Reputation: 593
My df looks as follows:
Index Country Val1 Val2 ... Val10
1 Australia 1 3 ... 5
2 Bambua 12 33 ... 56
3 Tambua 14 34 ... 58
I'd like to substract Val10 from Val1 for each country, so output looks like:
Country Val10-Val1
Australia 4
Bambua 23
Tambua 24
So far I've got:
def myDelta(row):
data = row[['Val10', 'Val1']]
return pd.Series({'Delta': np.subtract(data)})
def runDeltas():
myDF = getDF() \
.apply(myDelta, axis=1) \
.sort_values(by=['Delta'], ascending=False)
return myDF
runDeltas results in this error:
ValueError: ('invalid number of arguments', u'occurred at index 9')
What's the proper way to fix this?
Upvotes: 34
Views: 189566
Reputation: 2387
Another, more recent, way of doing this, is by using the sub()
-method:
df['Val_1_minus_10'] = df.loc[:,'Val1'].sub(df.loc[:,'Val10'])
From the documentation:
"Equivalent to dataframe - other
, but with support to substitute a fill_value for missing data in one of the inputs.
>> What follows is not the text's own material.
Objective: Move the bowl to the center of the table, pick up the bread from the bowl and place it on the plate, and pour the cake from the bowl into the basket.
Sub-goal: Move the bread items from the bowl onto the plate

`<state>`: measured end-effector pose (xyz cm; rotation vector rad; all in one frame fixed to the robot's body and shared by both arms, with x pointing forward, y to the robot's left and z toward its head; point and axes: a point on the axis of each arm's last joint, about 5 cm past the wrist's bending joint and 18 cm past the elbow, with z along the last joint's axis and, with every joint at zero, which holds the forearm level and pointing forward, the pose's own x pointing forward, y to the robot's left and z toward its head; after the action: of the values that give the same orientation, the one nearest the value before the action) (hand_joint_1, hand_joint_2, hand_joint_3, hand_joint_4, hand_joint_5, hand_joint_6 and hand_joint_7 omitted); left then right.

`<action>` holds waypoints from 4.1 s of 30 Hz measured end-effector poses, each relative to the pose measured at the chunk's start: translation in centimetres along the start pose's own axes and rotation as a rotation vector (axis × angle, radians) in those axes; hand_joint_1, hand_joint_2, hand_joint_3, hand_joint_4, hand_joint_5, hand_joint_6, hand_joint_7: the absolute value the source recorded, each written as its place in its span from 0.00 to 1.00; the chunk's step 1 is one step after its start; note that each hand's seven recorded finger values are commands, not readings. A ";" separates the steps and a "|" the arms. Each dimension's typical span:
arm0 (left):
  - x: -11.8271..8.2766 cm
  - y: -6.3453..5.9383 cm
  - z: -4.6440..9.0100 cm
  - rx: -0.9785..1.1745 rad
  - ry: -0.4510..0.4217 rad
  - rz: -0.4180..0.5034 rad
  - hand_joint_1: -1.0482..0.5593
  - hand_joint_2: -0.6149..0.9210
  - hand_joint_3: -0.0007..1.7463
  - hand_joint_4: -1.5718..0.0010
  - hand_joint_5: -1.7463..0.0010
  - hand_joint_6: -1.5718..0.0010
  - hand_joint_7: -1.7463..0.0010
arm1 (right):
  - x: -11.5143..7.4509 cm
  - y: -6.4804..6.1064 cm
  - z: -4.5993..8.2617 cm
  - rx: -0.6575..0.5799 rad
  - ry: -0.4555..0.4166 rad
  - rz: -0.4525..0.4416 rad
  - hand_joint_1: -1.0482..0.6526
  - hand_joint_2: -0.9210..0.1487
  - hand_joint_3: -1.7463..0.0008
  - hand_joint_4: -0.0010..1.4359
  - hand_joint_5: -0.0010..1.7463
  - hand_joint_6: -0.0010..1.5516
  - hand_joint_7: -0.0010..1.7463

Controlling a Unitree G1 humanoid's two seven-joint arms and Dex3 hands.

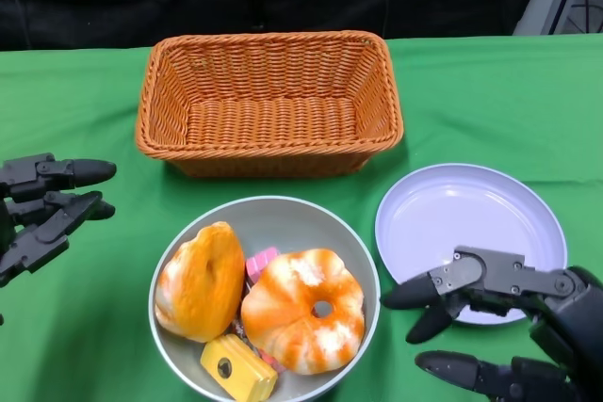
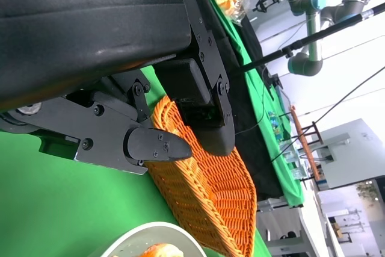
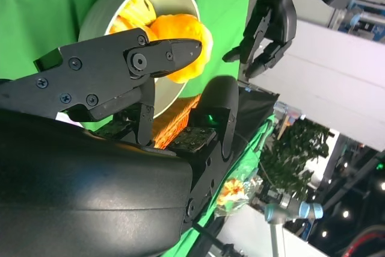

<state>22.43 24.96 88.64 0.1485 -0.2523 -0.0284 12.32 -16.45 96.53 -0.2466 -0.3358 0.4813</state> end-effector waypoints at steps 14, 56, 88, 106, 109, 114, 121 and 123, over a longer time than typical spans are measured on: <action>-0.2 -0.4 -0.6 0.027 0.012 -0.014 0.59 1.00 0.17 0.46 0.36 0.41 0.57 | 5.4 -0.8 5.0 -0.302 -0.105 0.244 0.24 0.03 1.00 0.44 0.26 0.40 0.02; -0.2 -1.3 -1.2 0.044 -0.008 -0.045 0.59 1.00 0.17 0.47 0.32 0.43 0.51 | 13.8 5.2 -3.3 -0.665 0.086 0.476 0.19 0.00 0.97 0.44 0.07 0.37 0.00; -0.3 -1.4 -1.5 0.045 -0.007 -0.044 0.59 0.98 0.23 0.46 0.30 0.45 0.48 | 14.6 9.4 -4.1 -1.072 -0.003 0.577 0.17 0.01 0.99 0.49 0.05 0.34 0.02; -0.3 -1.5 -1.5 0.049 -0.009 -0.052 0.59 0.97 0.25 0.47 0.31 0.45 0.48 | 15.0 11.0 -5.1 -1.095 -0.043 0.542 0.51 0.00 1.00 0.48 0.52 0.47 0.00; -0.4 -1.5 -1.5 0.058 -0.004 -0.058 0.58 0.97 0.25 0.46 0.31 0.44 0.49 | 15.1 11.0 -5.6 -1.040 -0.046 0.521 0.52 0.01 1.00 0.48 0.84 0.51 0.01; -0.4 -1.5 -1.6 0.066 0.005 -0.063 0.59 0.97 0.25 0.46 0.31 0.44 0.49 | 15.0 10.8 -6.3 -0.980 -0.071 0.491 0.51 0.02 1.00 0.46 0.78 0.54 0.01; -0.5 -1.5 -1.7 0.066 0.006 -0.063 0.58 0.97 0.25 0.47 0.31 0.45 0.48 | 15.2 10.2 -6.4 -0.885 -0.072 0.472 0.48 0.01 1.00 0.56 0.55 0.67 0.03; -0.5 -1.5 -1.7 0.066 0.006 -0.063 0.58 0.97 0.25 0.47 0.31 0.45 0.48 | 15.4 9.8 -6.4 -0.854 -0.069 0.459 0.47 0.01 1.00 0.58 0.49 0.68 0.02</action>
<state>22.35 23.78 86.66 0.2220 -0.2431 -0.0826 23.46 -1.46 91.60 -1.1557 -0.5456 0.7808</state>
With reverse version, rsub
."
Upvotes: 0
Reputation: 2784
Given the following dataframe:
import pandas as pd
df = pd.DataFrame([["Australia", 1, 3, 5],
["Bambua", 12, 33, 56],
["Tambua", 14, 34, 58]
], columns=["Country", "Val1", "Val2", "Val10"]
)
It comes down to a simple broadcasting operation:
>>> df["Val1"] - df["Val10"]
0 -4
1 -44
2 -44
dtype: int64
You can also store this into a new column with:
>>> df['Val_1_minus_10'] = df['Val1'] - df['Val10']
>>> df
Country Val1 Val2 Val10 Val_1_minus_10
0 Australia 1 3 5 -4
1 Bambua 12 33 56 -44
2 Tambua 14 34 58 -44
Upvotes: 34
Reputation: 2300
You can also use eval
here:
In [12]: df.eval('Val10_minus_Val1 = Val10-Val1', inplace=True)
In [13]: df
Out[13]:
Country Val1 Val2 Val10 Val10_minus_Val1
0 Australia 1 3 5 4
1 Bambua 12 33 56 44
2 Tambua 14 34 58 44
Since inplace=True
you don't have to assign it back to df
.
Upvotes: 1
Reputation: 4863
Though it's an old question but pandas allows subtracting two DataFrame
s or Series
s using pandas.DataFrame.subtract
import pandas as pd
df = pd.DataFrame([["Australia", 1, 3, 5],
["Bambua", 12, 33, 56],
["Tambua", 14, 34, 58]
], columns=["Country", "Val1", "Val2", "Val10"]
)
df["Val1"].subtract(df["Val2"])
Output:
0 -2
1 -21
2 -20
dtype: int64
Upvotes: 1
Reputation: 4496
You can do this by using lambda function and assign to new column.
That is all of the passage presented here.